* Task prompt
Every line below should be repeated exactly as written.

* Dataset section
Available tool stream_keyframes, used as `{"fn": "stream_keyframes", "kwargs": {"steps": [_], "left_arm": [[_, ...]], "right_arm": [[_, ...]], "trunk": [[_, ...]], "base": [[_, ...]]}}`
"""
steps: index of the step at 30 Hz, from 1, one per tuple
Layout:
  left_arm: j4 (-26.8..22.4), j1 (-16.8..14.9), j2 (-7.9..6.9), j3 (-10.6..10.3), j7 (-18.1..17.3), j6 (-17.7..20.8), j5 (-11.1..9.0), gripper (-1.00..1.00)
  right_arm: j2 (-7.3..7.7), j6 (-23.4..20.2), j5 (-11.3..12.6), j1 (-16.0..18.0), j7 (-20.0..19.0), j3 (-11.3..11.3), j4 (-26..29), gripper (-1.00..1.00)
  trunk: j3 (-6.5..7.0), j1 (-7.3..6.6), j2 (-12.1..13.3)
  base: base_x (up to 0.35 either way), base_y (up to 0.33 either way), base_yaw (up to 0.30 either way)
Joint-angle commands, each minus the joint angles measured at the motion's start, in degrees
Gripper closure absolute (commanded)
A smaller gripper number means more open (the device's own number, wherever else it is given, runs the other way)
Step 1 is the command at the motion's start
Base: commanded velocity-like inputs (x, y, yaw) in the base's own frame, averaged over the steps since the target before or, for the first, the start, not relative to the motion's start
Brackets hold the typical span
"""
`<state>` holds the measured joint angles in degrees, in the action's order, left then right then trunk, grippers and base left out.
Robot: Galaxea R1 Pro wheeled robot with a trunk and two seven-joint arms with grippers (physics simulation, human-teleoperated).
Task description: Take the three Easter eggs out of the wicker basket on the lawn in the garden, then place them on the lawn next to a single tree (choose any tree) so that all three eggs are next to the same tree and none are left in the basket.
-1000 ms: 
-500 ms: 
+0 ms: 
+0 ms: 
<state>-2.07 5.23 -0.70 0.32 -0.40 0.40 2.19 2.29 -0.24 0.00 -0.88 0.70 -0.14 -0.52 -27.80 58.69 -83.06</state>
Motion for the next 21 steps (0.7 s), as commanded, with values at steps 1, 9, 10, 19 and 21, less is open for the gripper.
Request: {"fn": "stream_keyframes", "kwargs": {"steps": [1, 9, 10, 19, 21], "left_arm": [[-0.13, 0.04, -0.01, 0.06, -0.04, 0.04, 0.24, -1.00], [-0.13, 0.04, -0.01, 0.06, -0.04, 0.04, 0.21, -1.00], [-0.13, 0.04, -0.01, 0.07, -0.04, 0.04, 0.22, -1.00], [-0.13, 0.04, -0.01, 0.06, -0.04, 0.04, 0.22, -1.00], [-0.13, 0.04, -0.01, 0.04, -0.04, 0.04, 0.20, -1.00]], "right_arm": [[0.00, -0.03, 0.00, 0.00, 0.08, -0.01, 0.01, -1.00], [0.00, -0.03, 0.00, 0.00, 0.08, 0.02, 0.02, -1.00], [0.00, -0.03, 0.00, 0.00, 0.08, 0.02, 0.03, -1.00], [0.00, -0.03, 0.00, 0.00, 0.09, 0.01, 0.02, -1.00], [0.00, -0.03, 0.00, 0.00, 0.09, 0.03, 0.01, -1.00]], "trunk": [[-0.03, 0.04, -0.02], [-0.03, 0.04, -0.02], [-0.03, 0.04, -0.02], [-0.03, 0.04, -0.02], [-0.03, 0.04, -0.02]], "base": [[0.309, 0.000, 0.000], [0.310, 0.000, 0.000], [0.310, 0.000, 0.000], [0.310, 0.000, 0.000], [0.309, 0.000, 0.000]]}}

* Task output
Available tool stream_keyframes, used as `{"fn": "stream_keyframes", "kwargs": {"steps": [_], "left_arm": [[_, ...]], "right_arm": [[_, ...]], "trunk": [[_, ...]], "base": [[_, ...]]}}`
"""
steps: index of the step at 30 Hz, from 1, one per tuple
Layout:
  left_arm: j4 (-26.8..22.4), j1 (-16.8..14.9), j2 (-7.9..6.9), j3 (-10.6..10.3), j7 (-18.1..17.3), j6 (-17.7..20.8), j5 (-11.1..9.0), gripper (-1.00..1.00)
  right_arm: j2 (-7.3..7.7), j6 (-23.4..20.2), j5 (-11.3..12.6), j1 (-16.0..18.0), j7 (-20.0..19.0), j3 (-11.3..11.3), j4 (-26..29), gripper (-1.00..1.00)
  trunk: j3 (-6.5..7.0), j1 (-7.3..6.6), j2 (-12.1..13.3)
  base: base_x (up to 0.35 either way), base_y (up to 0.33 either way), base_yaw (up to 0.30 either way)
Joint-angle commands, each minus the joint angles measured at the motion's start, in degrees
Gripper closure absolute (commanded)
A smaller gripper number means more open (the device's own number, wherever else it is given, runs the other way)
Step 1 is the command at the motion's start
Base: commanded velocity-like inputs (x, y, yaw) in the base's own frame, averaged over the steps since the target before or, for the first, the start, not relative to the motion's start
Brackets hold the typical span
"""
`<state>` holds the measured joint angles in degrees, in the action's order, left then right then trunk, grippers and base left out.
Robot: Galaxea R1 Pro wheeled robot with a trunk and two seven-joint arms with grippers (physics simulation, human-teleoperated).
Task description: Take the three Easter eggs out of the wicker basket on the lawn in the garden, then place them on the lawn next to a single tree (choose any tree) so that all three eggs are next to the same tree and none are left in the basket.
-1000 ms: 
-500 ms: 
+0 ms: 
+0 ms: 
<state>-2.07 5.23 -0.70 0.32 -0.40 0.40 2.19 2.29 -0.24 0.00 -0.88 0.70 -0.14 -0.52 -27.80 58.69 -83.06</state>
Motion for the next 21 steps (0.7 s), as commanded, with values at steps 1, 9, 10, 19 and 21, less is open for the gripper.
Request: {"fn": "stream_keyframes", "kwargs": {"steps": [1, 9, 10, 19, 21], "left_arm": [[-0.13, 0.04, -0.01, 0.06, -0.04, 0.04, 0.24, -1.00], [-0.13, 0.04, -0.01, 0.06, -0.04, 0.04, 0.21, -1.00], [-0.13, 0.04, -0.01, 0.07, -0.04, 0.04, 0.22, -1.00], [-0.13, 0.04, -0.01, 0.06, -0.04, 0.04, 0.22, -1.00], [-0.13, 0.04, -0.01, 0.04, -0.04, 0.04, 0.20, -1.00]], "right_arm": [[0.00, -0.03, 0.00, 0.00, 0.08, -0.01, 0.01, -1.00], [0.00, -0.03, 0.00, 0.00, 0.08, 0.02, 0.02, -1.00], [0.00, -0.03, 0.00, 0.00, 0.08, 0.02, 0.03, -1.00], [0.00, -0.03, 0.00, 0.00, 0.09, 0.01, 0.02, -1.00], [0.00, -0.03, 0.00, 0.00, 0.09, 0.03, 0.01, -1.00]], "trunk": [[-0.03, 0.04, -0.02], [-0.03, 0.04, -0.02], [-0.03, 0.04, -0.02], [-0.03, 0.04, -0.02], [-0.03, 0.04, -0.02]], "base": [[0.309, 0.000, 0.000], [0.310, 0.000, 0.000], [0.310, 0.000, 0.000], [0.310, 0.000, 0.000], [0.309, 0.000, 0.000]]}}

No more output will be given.